As far as I can tell there is only one candidate in this upcoming election who is for protecting our rights. He is a doctor and the only one of them that have ever done an honest days work and served in the armed forces as well. Something to think about in this upcoming election as more and more of our rights are being striped away by democrats and republicans alike. I will be casting a vote for Dr. Paul this go round.


----------



## bama99 (Dec 20, 2009)

Crab Man said:


> So I'm wondering if the gun I paid for on monday should really be ready for pick-up tomorrow instead of the 30th like they printed on the bill of sale?


The way I read the statue is the day you buy doesn't count. So you would have tues, wed, and thursday to wait and then pick up on friday. I'm going through Capt. Ron's course next week so I won't have to worry about this crap in the future.


----------



## Mac the Knife (Nov 29, 2009)

*Batf*

As far as asking the BATF ( Fast and Furious )a question , You can call 5 different offices and get Five different answers, Its Just Like police officers ,They each interpet the laws as they see them. I was standing next to the BATF table at the last Pensacola show when a non gun vendor came up to them and asked if he could sell his private Gun to an individual at the show and how should he do it . They( Two agents) told him he *HAD TO* Pay a local dealer to transfer it for him and call in for a background check ? WOW! , I just shook my head and walked off. :blink:


----------



## scubapro (Nov 27, 2010)

Yeah, those were the same ATF agents that told me that I couldn't get an FFL without a *retail storefront* location... It wasn't until I told them that they would be making me break Federal law by buying and selling guns for a profit *without* an FFL if they chose to deny me an FFL for a home-based internet only business. They caved in and handed me an FFL application package.
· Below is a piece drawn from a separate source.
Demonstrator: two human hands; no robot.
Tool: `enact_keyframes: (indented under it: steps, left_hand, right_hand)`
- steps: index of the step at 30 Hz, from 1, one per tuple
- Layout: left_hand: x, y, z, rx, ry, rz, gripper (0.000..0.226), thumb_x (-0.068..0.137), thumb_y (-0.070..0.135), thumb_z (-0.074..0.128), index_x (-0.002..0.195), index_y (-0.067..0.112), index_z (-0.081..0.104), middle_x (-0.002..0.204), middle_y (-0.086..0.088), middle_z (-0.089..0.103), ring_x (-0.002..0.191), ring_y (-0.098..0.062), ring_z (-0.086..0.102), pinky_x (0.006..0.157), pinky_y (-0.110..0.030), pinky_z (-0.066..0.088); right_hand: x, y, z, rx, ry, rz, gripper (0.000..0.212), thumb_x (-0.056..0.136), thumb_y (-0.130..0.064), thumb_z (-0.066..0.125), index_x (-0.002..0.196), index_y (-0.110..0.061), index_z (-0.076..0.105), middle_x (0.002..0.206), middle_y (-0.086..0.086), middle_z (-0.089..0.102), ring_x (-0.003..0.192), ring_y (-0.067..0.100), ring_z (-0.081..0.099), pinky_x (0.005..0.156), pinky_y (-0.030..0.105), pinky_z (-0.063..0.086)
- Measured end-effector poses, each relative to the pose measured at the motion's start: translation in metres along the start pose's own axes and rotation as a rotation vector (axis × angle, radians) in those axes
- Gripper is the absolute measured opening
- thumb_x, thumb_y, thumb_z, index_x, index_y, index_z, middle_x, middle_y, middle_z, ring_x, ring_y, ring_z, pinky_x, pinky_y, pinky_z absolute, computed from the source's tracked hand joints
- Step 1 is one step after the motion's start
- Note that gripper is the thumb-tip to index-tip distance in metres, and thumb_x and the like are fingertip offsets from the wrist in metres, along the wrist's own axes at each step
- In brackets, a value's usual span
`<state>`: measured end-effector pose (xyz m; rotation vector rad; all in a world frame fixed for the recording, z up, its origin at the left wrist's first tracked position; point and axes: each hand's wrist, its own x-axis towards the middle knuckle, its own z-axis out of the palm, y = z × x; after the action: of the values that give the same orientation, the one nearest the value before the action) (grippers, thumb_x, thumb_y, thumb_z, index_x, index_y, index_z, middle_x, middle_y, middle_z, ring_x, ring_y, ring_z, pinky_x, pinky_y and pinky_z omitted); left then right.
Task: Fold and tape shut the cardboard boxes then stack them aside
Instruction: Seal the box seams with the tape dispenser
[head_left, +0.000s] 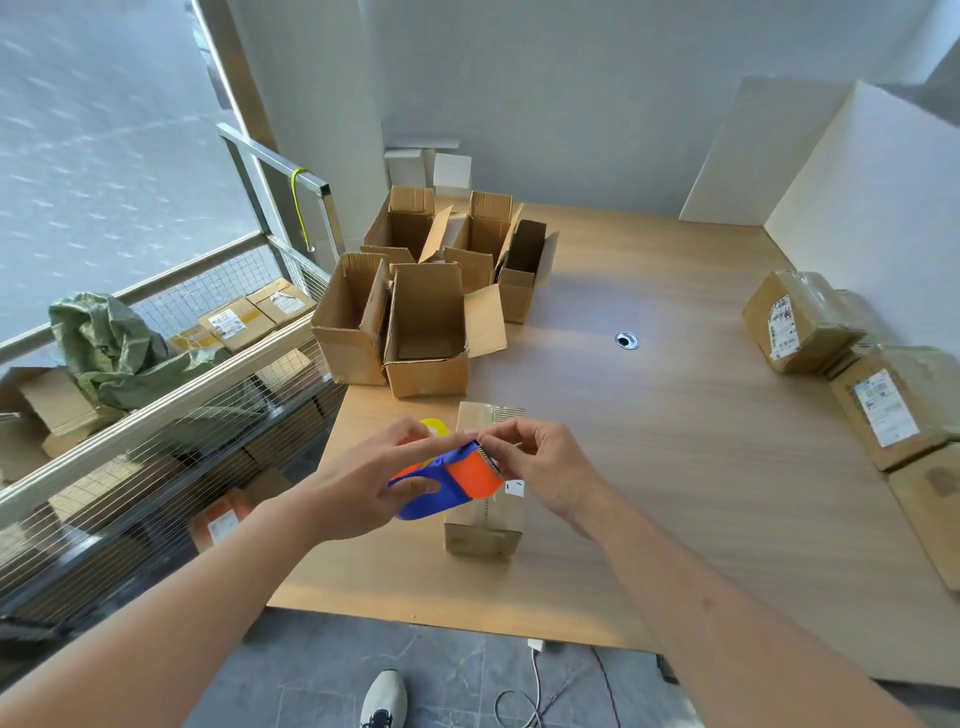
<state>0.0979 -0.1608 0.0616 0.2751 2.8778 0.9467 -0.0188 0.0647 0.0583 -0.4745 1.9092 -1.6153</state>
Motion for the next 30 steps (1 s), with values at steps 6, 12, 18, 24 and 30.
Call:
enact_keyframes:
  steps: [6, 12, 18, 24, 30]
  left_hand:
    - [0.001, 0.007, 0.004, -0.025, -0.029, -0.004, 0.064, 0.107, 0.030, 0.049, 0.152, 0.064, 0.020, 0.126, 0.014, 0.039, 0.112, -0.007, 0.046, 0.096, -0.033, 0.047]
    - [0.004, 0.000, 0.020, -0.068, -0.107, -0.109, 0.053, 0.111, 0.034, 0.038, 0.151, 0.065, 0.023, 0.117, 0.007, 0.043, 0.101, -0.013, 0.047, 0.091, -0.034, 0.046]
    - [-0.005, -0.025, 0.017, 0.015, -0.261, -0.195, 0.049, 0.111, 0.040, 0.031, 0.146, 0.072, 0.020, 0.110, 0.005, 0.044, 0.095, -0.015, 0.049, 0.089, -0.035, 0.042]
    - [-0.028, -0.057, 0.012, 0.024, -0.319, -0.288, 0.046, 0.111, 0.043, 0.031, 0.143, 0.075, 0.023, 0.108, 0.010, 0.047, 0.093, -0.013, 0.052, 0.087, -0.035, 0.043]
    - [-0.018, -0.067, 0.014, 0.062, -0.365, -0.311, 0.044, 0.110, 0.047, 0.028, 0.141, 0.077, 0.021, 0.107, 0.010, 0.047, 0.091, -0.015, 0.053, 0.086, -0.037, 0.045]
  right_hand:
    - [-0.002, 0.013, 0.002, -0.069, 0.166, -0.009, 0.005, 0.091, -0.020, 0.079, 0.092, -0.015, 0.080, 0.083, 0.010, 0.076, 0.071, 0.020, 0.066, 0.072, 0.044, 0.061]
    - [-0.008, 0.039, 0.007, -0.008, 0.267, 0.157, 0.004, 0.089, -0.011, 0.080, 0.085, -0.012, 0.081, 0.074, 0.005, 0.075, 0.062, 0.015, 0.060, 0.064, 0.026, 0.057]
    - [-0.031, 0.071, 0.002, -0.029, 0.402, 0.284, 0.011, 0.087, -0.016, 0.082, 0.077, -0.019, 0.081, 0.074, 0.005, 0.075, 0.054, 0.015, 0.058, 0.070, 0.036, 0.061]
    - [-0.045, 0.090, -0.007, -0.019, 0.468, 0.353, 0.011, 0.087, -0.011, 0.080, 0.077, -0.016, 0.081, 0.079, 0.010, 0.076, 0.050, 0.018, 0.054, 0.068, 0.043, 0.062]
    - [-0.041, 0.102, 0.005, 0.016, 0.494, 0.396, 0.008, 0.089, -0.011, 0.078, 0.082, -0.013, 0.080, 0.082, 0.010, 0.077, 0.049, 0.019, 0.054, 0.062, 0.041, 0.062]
After the fast and furious debacle, I think that I will just stick to my "hobby" of self-supported gun collecting by buying and selling things that I want for my personal collection -- rather than opening myself up to their inspections and oversight as an FFL.


----------



## jmsiv (Oct 13, 2011)

bama99 said:


> Do you have a link to this so I can show them? They already have my trade-in and I would like to go to the range this weekend. Weekdays don't count so I was told it would be tuesday.


I pulled it straight off of the Florida State Statute website. Any web search will take you right to it.


----------



## aaronious45 (Dec 15, 2011)

I still don't get the 3day wait, if you're that steaming mad, wouldn't you just buy a long gun?:whistling:


----------



## Kascus (Dec 27, 2008)

The 3 day period also applies to police officers. Imagine an officer that works for an agency that requires the officer to provide their own duty weapon. They have an issue with their weapon and need a replacement for work. They will have to borrow a weapon from someone till they can get a replacement. This law is screwed up.


----------



## MrFish (Aug 21, 2009)

The three day wait sounds like a FL statute, not a Federal one. I don't wait three days in AL. I pay, they call, I leave with it. So, I wouldn't count on a Federal agency to tell you what the state laws are.


----------



## skullworks (Oct 2, 2007)

I've never waited three days to pick up a handgun since they started instant background checks. I do live in Alabama though.


----------



## collectorden (Jun 2, 2011)

Crab Man said:


> So I'm wondering if the gun I paid for on monday should really be ready for pick-up tomorrow instead of the 30th like they printed on the bill of sale?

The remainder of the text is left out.